The series of documents published by the White House Council of Economic Advisers indicate that President Donald Trump’s Tax Reform will end up being his economic growth policy. The most persuasive pitch behind the corporate tax cut is that lowering taxes to corporations will foster economic investment thereby economic growth. Further, the political rhetoric refers to GDP growth estimates of a tax-cut-boosted 3 to 5 percent growth in the long run. In supporting the corporate tax cut, the White House Council of Economic Advisers presented both a theoretical framework and some empirical evidence of the effects of tax cuts on economic growth. Even though the evidence presented by the CEA is sound and right, after reading the document, any analyst would promptly notice that the story is incomplete and biased. In this blog post, I will briefly point to the incompleteness of White House CEA’s tax cut policy justification. Then, I will show that the alleged “substantial” empirical evidence meant to support the corporate tax-cut policy is insufficient as well as flawed. In third place, I will make some remarks on the relevance of the tax-cut as a fiscal policy tool in balance to the current limitation of monetary policy. Finally, I conclude that despite the short-term benefits of the corporate tax cut, such benefits are temporal as the new normal rate settles, and at the end of the day, given that tax policy cannot be optimized, setting expectations from the administration is a policy waste of time.

The very first policy instance that CEA stresses in its document is the fact that corporate tax cut does affect economic growth. Following CEA’s rationale of current economic conditions, the main obstacle to GDP growth rates above 2 percent is low rates of private fixed investment. CEA infers implicitly that the user cost of capital far exceeds profit rates. In other words, profit rates do not add up enough to cover for depreciation and wear off capital investments. Thus, if private investment depends on expected profit as well as depreciation, simply put I_t=I(π_t/(r_t+ δ)) where the numerator is profit, and the denominator is the user cost of capital (Real Interest rate plus depreciation), the quickest strategy to alter the equation is by increasing profit through lowering on fixed cost such as taxes. CEA’s rationale assumes correctly that no one can control depreciation of capital goods, and wrongly thinks that no one (including the Federal Reserve which faces serious limitations) can control real interest rate, currently.

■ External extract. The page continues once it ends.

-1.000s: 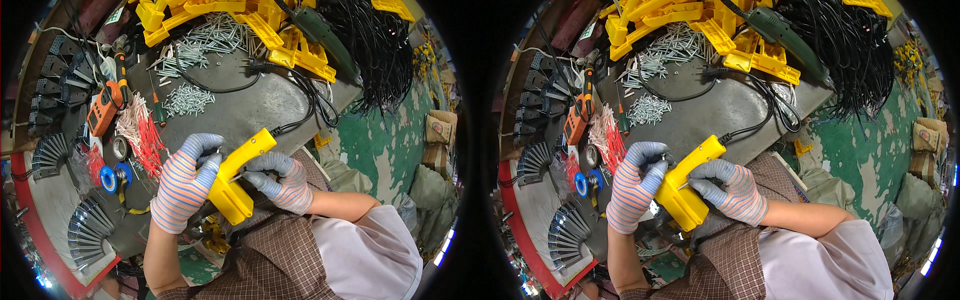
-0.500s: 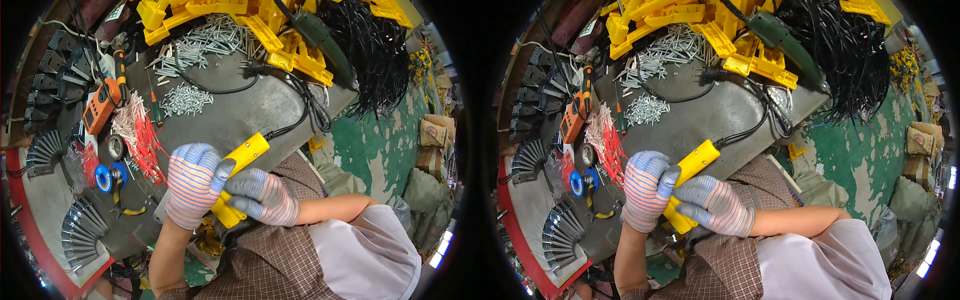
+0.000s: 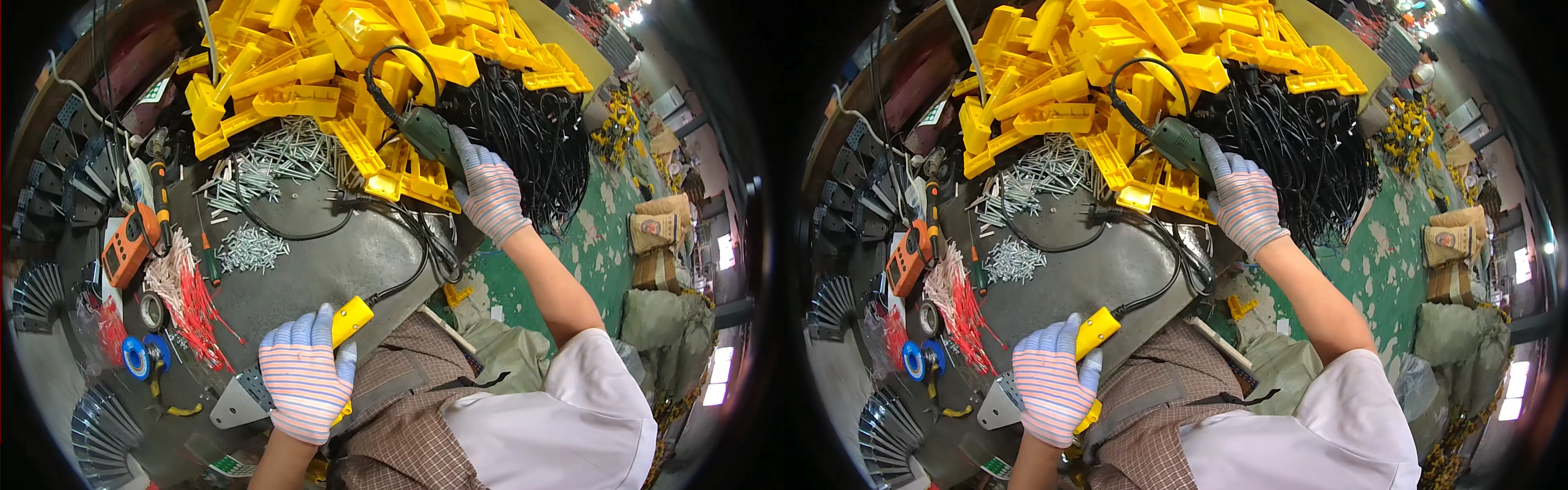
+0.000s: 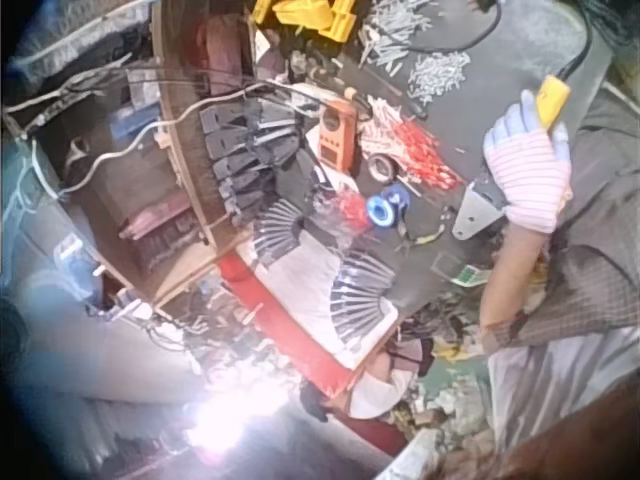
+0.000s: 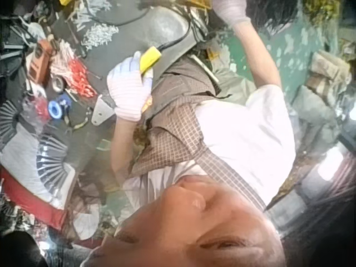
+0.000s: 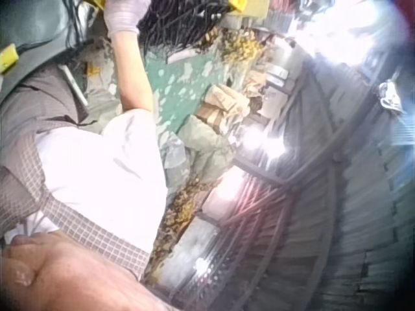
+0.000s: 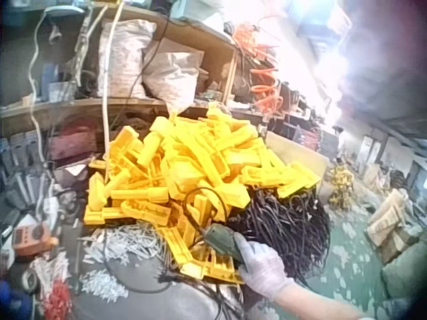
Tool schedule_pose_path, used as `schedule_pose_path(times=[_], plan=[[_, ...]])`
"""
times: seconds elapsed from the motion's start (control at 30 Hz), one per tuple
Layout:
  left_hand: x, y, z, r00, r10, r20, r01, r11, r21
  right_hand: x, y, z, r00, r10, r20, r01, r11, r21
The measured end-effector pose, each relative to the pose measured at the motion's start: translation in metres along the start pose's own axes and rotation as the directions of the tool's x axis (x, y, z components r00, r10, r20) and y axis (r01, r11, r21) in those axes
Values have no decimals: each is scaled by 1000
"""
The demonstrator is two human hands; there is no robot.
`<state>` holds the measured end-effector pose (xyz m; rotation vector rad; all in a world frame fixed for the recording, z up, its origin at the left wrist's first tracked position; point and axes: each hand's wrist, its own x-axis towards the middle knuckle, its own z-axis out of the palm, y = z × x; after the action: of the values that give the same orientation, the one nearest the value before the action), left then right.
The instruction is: The person assembles internal wiring, a metal heating element, and a circuit board into a yellow plastic handheld housing, securing components with screws. This is done using an electric drill, a soldering iron, and pliers.
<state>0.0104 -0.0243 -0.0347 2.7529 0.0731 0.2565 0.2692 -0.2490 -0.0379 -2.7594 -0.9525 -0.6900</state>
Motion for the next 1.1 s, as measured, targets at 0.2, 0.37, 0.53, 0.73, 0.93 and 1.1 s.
schedule_pose_path(times=[0.2,0.37,0.53,0.73,0.93,1.1], plan=[[8,4,4,998,-64,25,63,996,59,11,11,-12,994,34,104,-95,745,660],[4,2,4,995,-98,-17,99,993,68,40,-54,-92,917,26,398,-364,-355,861],[10,4,8,990,-143,2,143,988,64,19,-132,-91,885,-160,438,-463,-415,783],[6,-1,12,991,-108,-77,116,987,113,15,-144,-69,933,-222,282,-346,-342,874],[4,-1,14,986,-116,-123,128,987,99,9,-146,-44,955,-290,66,-146,-267,953],[6,-1,12,988,-136,-71,139,990,38,12,-154,-31,918,-388,-80,-57,-328,943]])
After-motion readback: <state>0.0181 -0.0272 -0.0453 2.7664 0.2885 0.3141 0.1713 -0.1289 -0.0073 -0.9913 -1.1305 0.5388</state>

CEA fetched some data from the Bureau of Economic Analysis to demonstrate that private sector Investment is showing concerning signals of exhaustion. The Council sees a “substantial” weakness in equipment and structures investments. More precisely, CEA remarks that both equipment and structure investment have declined since 2014. Indeed, both variables show a decline in levels of 2 and 4 percent respectively. However, and although CEA considers such decline worrisome, those decreases seem not extraordinary for the variables to develop truly policy concerns. In fairness, those variables have shown sharper decreases in the past. The adjective “substantial,” which justifies the corporate tax cut proposal, is fundamentally flawed.

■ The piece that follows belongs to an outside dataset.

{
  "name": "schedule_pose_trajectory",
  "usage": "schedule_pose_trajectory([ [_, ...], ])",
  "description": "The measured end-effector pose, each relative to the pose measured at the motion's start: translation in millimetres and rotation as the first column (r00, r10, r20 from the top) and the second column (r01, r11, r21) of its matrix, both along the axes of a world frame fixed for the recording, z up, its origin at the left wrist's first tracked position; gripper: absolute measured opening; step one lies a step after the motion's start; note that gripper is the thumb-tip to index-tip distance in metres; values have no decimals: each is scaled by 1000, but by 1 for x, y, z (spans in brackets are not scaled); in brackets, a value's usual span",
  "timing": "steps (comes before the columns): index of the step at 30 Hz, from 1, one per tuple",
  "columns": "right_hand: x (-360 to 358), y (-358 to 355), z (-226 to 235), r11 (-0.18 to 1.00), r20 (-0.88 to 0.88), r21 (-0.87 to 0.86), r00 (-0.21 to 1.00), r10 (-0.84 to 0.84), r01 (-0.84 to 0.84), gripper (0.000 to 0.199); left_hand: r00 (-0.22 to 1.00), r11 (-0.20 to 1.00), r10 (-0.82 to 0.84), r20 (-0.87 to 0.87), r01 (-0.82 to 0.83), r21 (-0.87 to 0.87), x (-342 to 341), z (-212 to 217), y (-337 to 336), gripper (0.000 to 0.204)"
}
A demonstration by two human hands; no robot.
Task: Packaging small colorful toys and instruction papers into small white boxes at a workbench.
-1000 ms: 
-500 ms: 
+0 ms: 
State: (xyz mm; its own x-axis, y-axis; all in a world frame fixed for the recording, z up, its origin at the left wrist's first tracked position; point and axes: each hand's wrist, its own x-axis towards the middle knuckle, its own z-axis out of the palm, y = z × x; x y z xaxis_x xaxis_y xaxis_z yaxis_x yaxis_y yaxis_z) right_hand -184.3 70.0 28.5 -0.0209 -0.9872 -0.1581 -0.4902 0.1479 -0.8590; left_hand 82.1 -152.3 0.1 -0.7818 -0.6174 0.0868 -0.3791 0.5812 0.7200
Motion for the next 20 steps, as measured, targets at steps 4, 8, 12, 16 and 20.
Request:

The problem with the proposal is that “substantial” does not imply “significant” statistically speaking. In fact, when put in econometric perspective, one of those two declines does not appear to be statistically different from the mean. In other words, the two declines look perfectly as a natural variation within the normal business cycle. A simple one sample t-test will show the incorrectness of the “substantial” reading of the data. A negative .023 change (p=.062), in Private fixed investment in equipment (Non-Residential) from 2015 to 2016, is just on the verge of normal business (M=.027, SD=.097), when alpha level is set to .05. On the other hand, a negative .043 change (p=.013) in Private fixed investment for nonresidential structures stands out of the average change (M=.043, SD= .12), but still, it is too early to claim there is a substantial deacceleration of investments.

Thus, if the empirical data on investment do not support a change in tax policy, then the CEA tries to maneuver growth by policy expectations. Their statements and publications unveil the desire to influence agents’ economic behavior by reckoning with the “after-tax” condition of expected profit calculations. Naturally, the economic benefits of corporate tax cuts will run only in the short term as the new rate becomes the new normal. Therefore, the benefit of nominally increasing profits will just boost profit expectations in the short term while increasing the deficit in the long run. Ultimately, the problem of using tax reform as growth policy is that tax rates cannot be controlled for optimization. Unlike interest rate, for numerous reasons, governments do not utilize tax policy as a tool for influencing either markets or economic agents.